Duckworth usually has little use for Trump. Still, she backed his missile strikes as showing that the “unacceptable and illegal use of chemical weapons against innocent civilians will not go unanswered by the United States of America,” Duckworth said in a statement.

With “heightened tensions between our nation and adversaries like Russia and Iran” Duckworth raises a series of what she called “fundamental questions.”

“What was the legal justification for last night’s strike? Is our goal to prevent future war crimes against the Syrian people or to remove Assad from power? What should our military and political strategy to achieve that goal be? What are the true costs of that strategy — in both dollars as well as human lives? And finally, are the American people as well as our allies prepared to support our efforts if things go wrong?

“Because in war, they always do,” said Duckworth, who knows this firsthand.

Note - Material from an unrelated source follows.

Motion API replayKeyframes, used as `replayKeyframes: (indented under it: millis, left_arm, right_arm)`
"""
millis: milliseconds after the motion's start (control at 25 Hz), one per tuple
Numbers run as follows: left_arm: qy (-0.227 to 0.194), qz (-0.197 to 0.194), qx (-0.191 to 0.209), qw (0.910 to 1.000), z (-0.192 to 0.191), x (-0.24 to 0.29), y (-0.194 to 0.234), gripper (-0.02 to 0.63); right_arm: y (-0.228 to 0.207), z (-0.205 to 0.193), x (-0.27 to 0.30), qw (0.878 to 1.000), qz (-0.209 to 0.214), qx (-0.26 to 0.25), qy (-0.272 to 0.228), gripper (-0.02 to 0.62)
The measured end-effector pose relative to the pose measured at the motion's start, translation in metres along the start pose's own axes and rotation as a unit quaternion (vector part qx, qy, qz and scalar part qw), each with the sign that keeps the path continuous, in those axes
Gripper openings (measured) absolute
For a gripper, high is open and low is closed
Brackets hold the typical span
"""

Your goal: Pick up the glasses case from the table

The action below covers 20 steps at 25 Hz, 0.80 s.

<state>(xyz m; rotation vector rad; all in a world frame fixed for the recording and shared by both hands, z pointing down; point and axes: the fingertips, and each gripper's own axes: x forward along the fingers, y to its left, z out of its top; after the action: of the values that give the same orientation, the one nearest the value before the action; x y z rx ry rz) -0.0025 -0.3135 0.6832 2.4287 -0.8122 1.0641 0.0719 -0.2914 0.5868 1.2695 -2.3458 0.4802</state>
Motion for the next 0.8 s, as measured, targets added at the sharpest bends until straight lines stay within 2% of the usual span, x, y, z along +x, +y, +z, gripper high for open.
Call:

Will the missile strike lead to Trump reconsidering his ban on the U.S. taking in Syrian refugees, now that he knows more about the realities that compelled Syrians to leave their homeland?

My guess is it won’t.

He’s now set the U.S. on a course that is complicated by the competing U.S./Russia interest in stopping ISIS and the raging domestic issue of whether Putin’s Russia meddled in the presidential election.

One of the lingering debates is why, during World War II, the Allies did not bomb the German concentration camps.

In a United States Holocaust Memorial Museum article titled, “The United States and the Holocaust: Why Auschwitz was not Bombed,” it’s noted that in the “subsequent decades, the Allied decision not to bomb the gas chambers in or the rail lines leading to Auschwitz-Birkenau has been a source of sometimes bitter debate.

“Proponents of bombing continue to argue that such an action, while it might have killed some prisoners, could have slowed the killing operations and perhaps ultimately saved lives.”

The matter of stopping mass atrocities as they occur is always the hard question. The world has been grappling with this since the Holocaust.

At a Wednesday press conference Trump hosted at the White House with Jordan King Abdullah, Trump was asked if he felt a responsibility to respond to the chemical attack in Syria.

Said Trump, in a remarkable leap from candidate to president: “I now have responsibility, and I will have that responsibility.”